**Exercise goal**: Below are entries. Copy exactly the lines running from the line that holds "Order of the" to the line that holds "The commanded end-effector", with both ends included.

**Items listed in a dataset**:

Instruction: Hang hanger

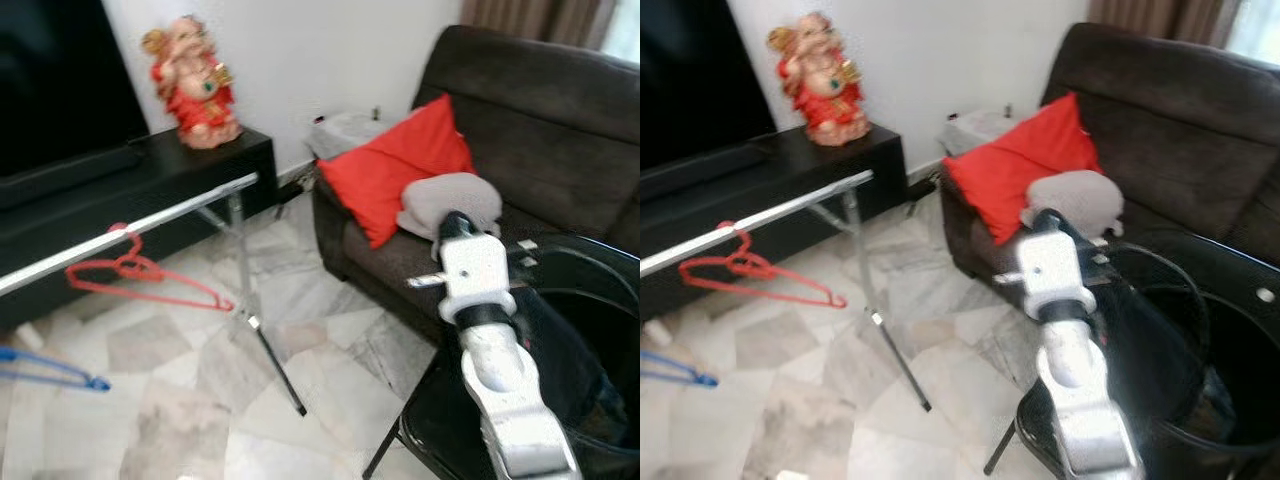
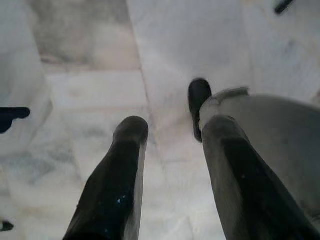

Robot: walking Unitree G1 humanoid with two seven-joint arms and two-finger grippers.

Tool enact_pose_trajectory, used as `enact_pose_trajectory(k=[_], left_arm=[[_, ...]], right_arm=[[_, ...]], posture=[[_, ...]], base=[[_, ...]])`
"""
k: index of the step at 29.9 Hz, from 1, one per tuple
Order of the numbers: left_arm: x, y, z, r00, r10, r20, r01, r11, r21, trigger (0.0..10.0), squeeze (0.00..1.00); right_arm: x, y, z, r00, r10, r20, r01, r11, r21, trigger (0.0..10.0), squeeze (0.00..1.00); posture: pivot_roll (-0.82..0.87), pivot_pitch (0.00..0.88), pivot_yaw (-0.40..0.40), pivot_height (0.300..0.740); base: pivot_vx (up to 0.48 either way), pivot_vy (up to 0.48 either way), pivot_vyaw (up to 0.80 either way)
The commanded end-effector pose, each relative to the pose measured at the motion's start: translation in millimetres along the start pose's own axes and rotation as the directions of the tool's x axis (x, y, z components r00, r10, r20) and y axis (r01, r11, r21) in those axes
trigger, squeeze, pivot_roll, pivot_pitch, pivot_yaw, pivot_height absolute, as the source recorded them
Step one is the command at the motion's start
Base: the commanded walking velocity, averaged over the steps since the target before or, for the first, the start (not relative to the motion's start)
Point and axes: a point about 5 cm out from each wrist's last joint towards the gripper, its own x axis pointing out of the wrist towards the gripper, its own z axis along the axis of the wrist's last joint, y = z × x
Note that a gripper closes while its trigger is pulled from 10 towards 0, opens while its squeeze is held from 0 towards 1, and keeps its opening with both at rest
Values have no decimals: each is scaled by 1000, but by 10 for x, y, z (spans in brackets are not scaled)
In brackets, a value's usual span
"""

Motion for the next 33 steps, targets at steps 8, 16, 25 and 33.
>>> enact_pose_trajectory(k=[8,16,25,33], left_arm=[[-3,-15,-32,1000,1,-12,-1,1000,-5,10000,0],[1,4,-5,1000,8,-8,-8,1000,-8,10000,0],[7,19,28,1000,25,2,-25,999,-21,10000,0],[11,18,49,999,33,7,-33,999,-37,10000,0]], right_arm=[[-9,288,352,936,289,203,-310,947,80,10000,0],[-50,266,-7,962,268,50,-270,916,296,10000,0],[-371,-80,-1280,869,16,-495,214,888,406,10000,0],[-667,57,-1769,755,30,-655,265,900,346,10000,0]], posture=[[1,0,4,740],[7,0,4,740],[17,0,13,740],[49,19,15,740]], base=[[0,0,800],[0,0,552],[0,0,0],[0,0,0]])
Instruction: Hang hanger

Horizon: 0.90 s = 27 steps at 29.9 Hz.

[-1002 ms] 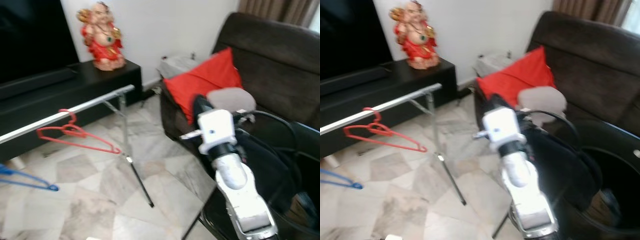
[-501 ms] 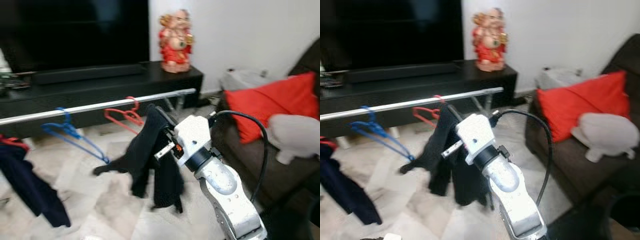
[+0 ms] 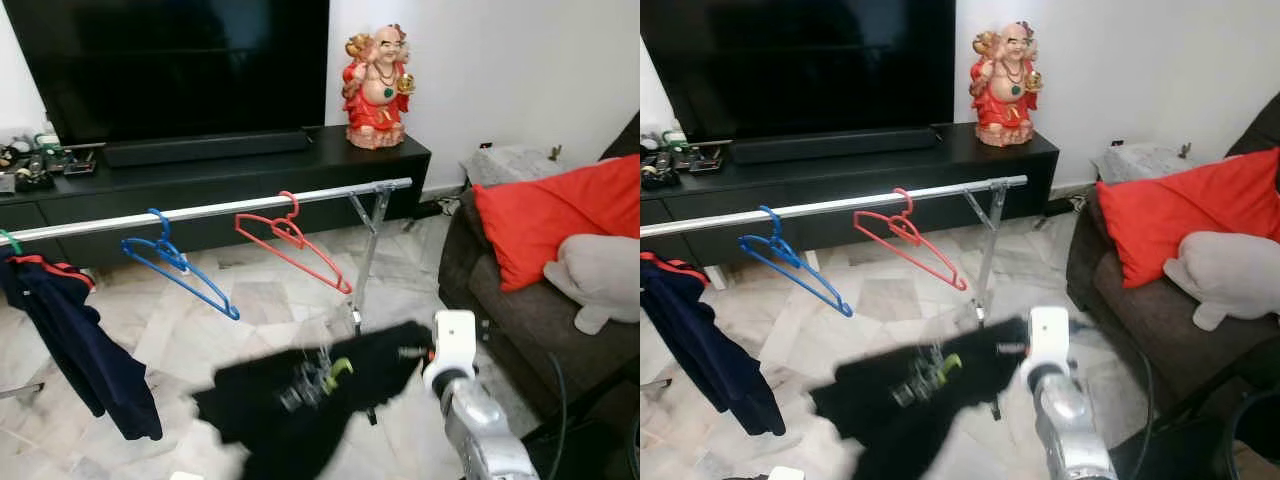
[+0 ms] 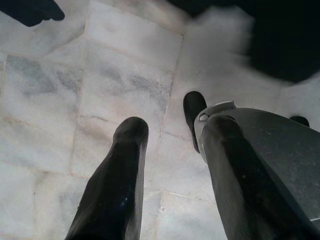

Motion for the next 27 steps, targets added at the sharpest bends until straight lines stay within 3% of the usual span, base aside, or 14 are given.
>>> enact_pose_trajectory(k=[1,8,15,27], left_arm=[[2,14,6,1000,12,-5,-12,1000,-13,10000,0],[1,45,9,1000,30,-5,-30,999,-45,10000,0],[3,43,18,999,32,-4,-32,998,-62,10000,0],[2,38,18,1000,31,5,-30,995,-92,10000,0]], right_arm=[[44,28,168,997,2,77,-2,1000,6,10000,0],[79,117,292,986,21,165,-25,1000,19,10000,0],[93,81,225,986,26,164,-24,1000,-16,10000,0],[100,61,256,979,31,203,-22,999,-45,10000,0]], posture=[[49,19,15,740],[36,38,28,740],[43,47,27,740],[44,48,26,740]], base=[[0,0,0],[0,0,0],[0,0,0],[0,0,800]])
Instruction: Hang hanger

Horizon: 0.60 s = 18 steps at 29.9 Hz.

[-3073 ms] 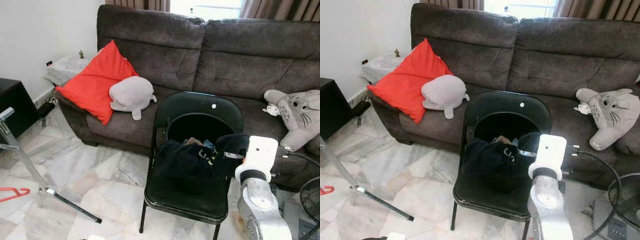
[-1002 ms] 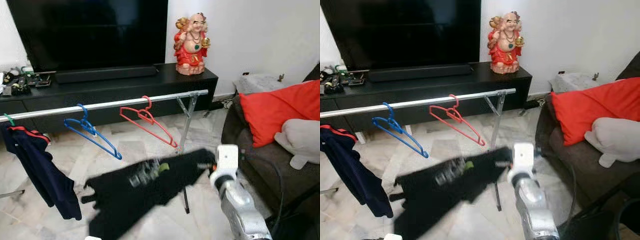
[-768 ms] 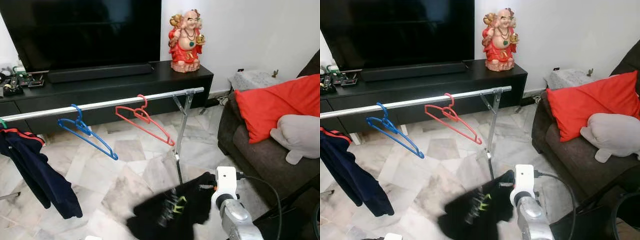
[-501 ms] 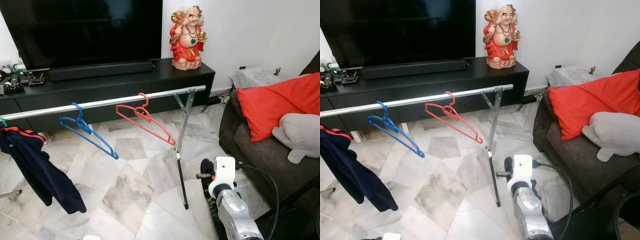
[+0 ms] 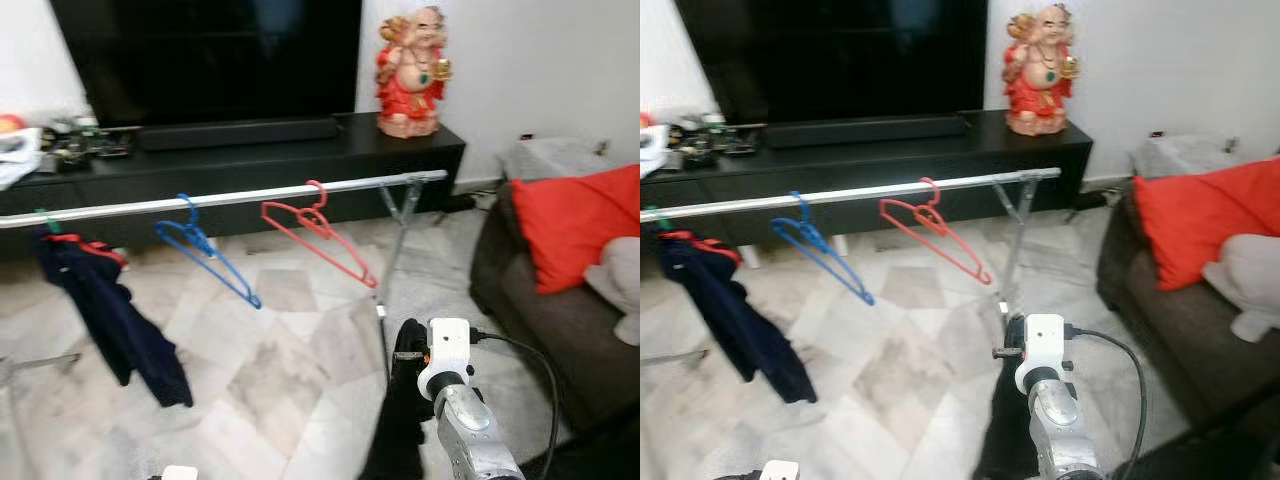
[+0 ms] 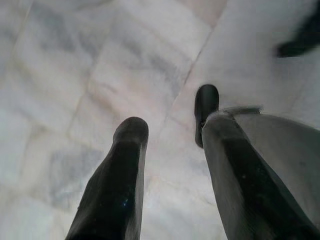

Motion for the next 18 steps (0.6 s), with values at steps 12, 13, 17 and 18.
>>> enact_pose_trajectory(k=[12,13,17,18], left_arm=[[-9,4,-48,1000,-5,-16,5,1000,-27,10000,0],[-9,4,-48,1000,-5,-16,5,1000,-27,10000,0],[-10,-3,-56,1000,-11,-16,11,999,-35,10000,0],[-11,-5,-58,1000,-12,-16,11,999,-35,10000,0]], right_arm=[[35,-4,69,999,-13,44,13,1000,16,10000,0],[35,-4,69,999,-13,44,13,1000,16,10000,0],[30,-7,53,999,-17,40,16,1000,21,10000,0],[29,-5,50,999,-16,40,15,1000,22,10000,0]], posture=[[42,36,20,740],[42,36,20,740],[41,30,16,740],[41,29,16,740]], base=[[0,0,441],[0,0,0],[63,0,0],[251,0,0]])
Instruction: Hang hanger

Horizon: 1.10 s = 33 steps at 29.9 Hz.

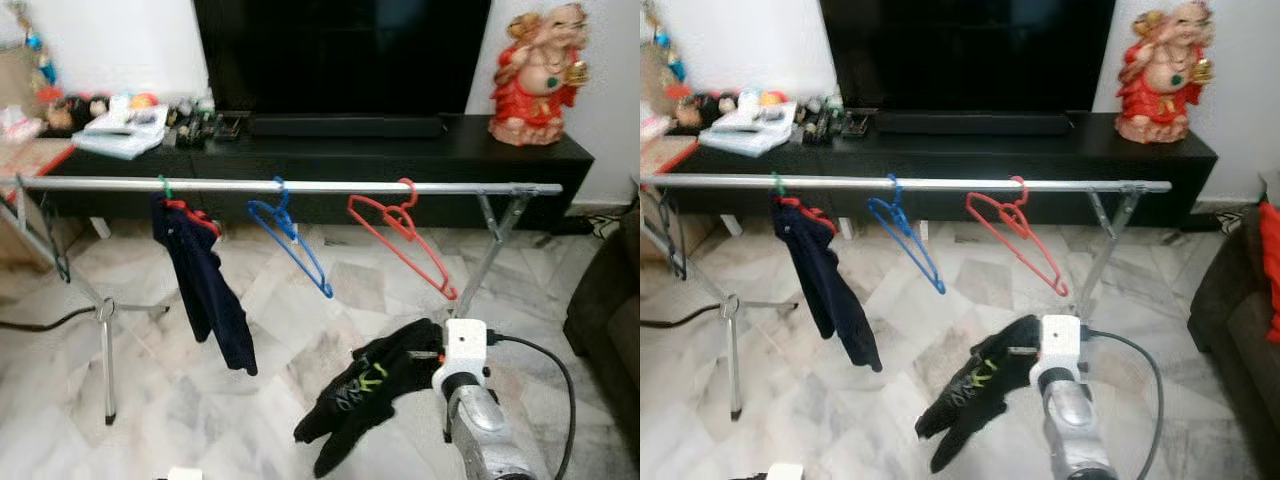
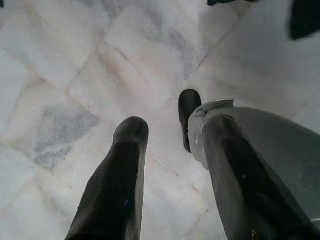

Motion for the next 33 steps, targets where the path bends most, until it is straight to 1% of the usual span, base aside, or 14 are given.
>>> enact_pose_trajectory(k=[1,11,24,29,33], left_arm=[[-2,7,-12,1000,-2,-8,2,1000,-12,10000,0],[-4,-2,-26,1000,-6,-10,5,1000,-17,10000,0],[-8,7,-41,1000,-10,-15,10,1000,-13,10000,0],[-8,2,-42,1000,-12,-15,11,1000,-13,10000,0],[-9,5,-46,1000,-9,-16,9,1000,-15,10000,0]], right_arm=[[8,-15,24,1000,-3,16,3,1000,-5,10000,0],[-19,-11,-45,1000,4,-4,-4,1000,-18,10000,0],[-30,54,-61,999,32,8,-32,999,-23,10000,0],[-33,57,-67,999,39,5,-39,999,-28,10000,0],[-42,91,-103,998,60,-9,-60,998,-35,10000,0]], posture=[[43,27,15,740],[42,11,13,740],[39,0,18,740],[43,0,15,740],[41,0,15,740]], base=[[277,0,0],[282,0,0],[282,0,0],[283,0,0],[280,0,0]])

**Result of the exercise**:
Order of the numbers: left_arm: x, y, z, r00, r10, r20, r01, r11, r21, trigger (0.0..10.0), squeeze (0.00..1.00); right_arm: x, y, z, r00, r10, r20, r01, r11, r21, trigger (0.0..10.0), squeeze (0.00..1.00); posture: pivot_roll (-0.82..0.87), pivot_pitch (0.00..0.88), pivot_yaw (-0.40..0.40), pivot_height (0.300..0.740); base: pivot_vx (up to 0.48 either way), pivot_vy (up to 0.48 either way), pivot_vyaw (up to 0.80 either way)
The commanded end-effector pose, each relative to the pose measured at the motion's start: translation in millimetres along the start pose's own axes and rotation as the directions of the tool's x axis (x, y, z components r00, r10, r20) and y axis (r01, r11, r21) in those axes

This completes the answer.